WORK ORDER: Go through the entries below and copy each line containing the word "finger".

[Collection entries]

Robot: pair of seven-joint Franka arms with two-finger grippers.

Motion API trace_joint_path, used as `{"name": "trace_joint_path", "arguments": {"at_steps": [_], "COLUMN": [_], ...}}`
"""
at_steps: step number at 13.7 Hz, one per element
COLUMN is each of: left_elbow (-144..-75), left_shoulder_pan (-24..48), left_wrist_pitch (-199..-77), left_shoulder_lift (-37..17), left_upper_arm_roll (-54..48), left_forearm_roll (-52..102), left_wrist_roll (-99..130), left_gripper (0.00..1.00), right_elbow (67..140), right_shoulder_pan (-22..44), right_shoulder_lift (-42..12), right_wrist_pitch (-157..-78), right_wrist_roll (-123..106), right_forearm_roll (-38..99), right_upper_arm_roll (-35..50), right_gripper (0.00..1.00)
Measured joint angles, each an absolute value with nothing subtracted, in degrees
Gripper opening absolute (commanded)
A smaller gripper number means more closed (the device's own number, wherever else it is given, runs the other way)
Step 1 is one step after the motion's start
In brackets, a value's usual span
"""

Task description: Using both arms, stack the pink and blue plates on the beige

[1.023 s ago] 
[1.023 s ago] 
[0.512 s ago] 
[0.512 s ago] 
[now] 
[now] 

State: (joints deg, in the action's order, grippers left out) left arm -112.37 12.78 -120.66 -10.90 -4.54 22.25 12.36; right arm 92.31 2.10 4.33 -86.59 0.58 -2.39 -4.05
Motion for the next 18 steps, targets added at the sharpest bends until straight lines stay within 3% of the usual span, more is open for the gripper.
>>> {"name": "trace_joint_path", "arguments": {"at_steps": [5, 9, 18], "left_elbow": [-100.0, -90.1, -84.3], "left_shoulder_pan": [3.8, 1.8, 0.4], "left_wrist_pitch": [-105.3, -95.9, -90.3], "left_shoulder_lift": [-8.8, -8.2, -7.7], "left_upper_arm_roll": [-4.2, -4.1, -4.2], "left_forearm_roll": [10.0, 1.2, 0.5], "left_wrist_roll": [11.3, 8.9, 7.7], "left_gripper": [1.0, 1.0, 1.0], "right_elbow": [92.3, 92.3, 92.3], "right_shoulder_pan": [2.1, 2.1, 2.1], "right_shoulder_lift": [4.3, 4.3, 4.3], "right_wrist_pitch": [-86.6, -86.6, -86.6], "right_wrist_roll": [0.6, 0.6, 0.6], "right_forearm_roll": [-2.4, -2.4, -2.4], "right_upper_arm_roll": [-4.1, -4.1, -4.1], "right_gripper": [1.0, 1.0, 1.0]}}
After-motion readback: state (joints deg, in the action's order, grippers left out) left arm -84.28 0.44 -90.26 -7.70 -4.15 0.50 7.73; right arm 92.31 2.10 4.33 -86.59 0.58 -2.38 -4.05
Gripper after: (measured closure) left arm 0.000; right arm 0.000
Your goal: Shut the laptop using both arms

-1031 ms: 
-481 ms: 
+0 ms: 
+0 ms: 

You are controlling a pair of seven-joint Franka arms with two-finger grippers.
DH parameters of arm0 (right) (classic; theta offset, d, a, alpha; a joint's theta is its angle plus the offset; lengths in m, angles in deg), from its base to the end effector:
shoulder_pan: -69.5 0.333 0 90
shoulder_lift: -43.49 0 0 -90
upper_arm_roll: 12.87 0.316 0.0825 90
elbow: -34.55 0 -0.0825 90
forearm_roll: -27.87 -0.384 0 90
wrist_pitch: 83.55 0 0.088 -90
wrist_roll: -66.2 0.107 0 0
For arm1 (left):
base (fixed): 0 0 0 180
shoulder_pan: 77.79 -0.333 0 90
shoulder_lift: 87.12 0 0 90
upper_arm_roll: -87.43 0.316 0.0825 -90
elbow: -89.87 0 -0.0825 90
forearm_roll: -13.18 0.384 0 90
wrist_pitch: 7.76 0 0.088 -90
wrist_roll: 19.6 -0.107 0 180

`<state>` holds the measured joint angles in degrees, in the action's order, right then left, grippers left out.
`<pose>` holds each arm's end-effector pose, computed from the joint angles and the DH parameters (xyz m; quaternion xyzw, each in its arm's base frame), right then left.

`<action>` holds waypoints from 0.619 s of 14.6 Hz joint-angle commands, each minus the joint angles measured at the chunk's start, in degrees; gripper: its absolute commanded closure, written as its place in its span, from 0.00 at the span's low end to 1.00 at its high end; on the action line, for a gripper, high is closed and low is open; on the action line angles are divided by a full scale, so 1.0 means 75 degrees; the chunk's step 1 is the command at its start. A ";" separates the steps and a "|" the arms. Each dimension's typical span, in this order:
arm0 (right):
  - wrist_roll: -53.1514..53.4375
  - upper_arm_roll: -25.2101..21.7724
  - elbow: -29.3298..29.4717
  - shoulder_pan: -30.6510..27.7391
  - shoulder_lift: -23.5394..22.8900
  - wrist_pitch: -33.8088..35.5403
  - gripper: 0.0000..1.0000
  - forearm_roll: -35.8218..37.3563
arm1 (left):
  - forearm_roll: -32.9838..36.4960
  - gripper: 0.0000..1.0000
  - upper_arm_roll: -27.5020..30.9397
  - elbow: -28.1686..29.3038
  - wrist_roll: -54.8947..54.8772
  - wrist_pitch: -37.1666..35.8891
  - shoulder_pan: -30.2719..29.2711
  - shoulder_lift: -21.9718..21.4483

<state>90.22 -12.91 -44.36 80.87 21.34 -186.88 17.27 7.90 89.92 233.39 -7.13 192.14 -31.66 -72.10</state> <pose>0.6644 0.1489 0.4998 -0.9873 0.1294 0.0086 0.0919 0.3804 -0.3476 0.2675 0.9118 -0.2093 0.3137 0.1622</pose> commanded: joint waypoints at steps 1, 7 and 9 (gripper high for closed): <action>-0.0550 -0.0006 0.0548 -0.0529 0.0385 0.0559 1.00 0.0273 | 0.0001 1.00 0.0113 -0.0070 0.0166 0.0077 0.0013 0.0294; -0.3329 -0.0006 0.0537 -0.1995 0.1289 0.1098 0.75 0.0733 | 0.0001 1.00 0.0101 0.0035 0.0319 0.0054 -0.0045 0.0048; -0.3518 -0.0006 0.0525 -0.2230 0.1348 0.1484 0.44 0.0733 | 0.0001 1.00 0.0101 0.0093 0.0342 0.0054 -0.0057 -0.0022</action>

RESPONSE AREA:
Robot: pair of seven-joint Franka arms with two-finger grippers.
You are controlling a pair of seven-joint Franka arms with two-finger grippers.

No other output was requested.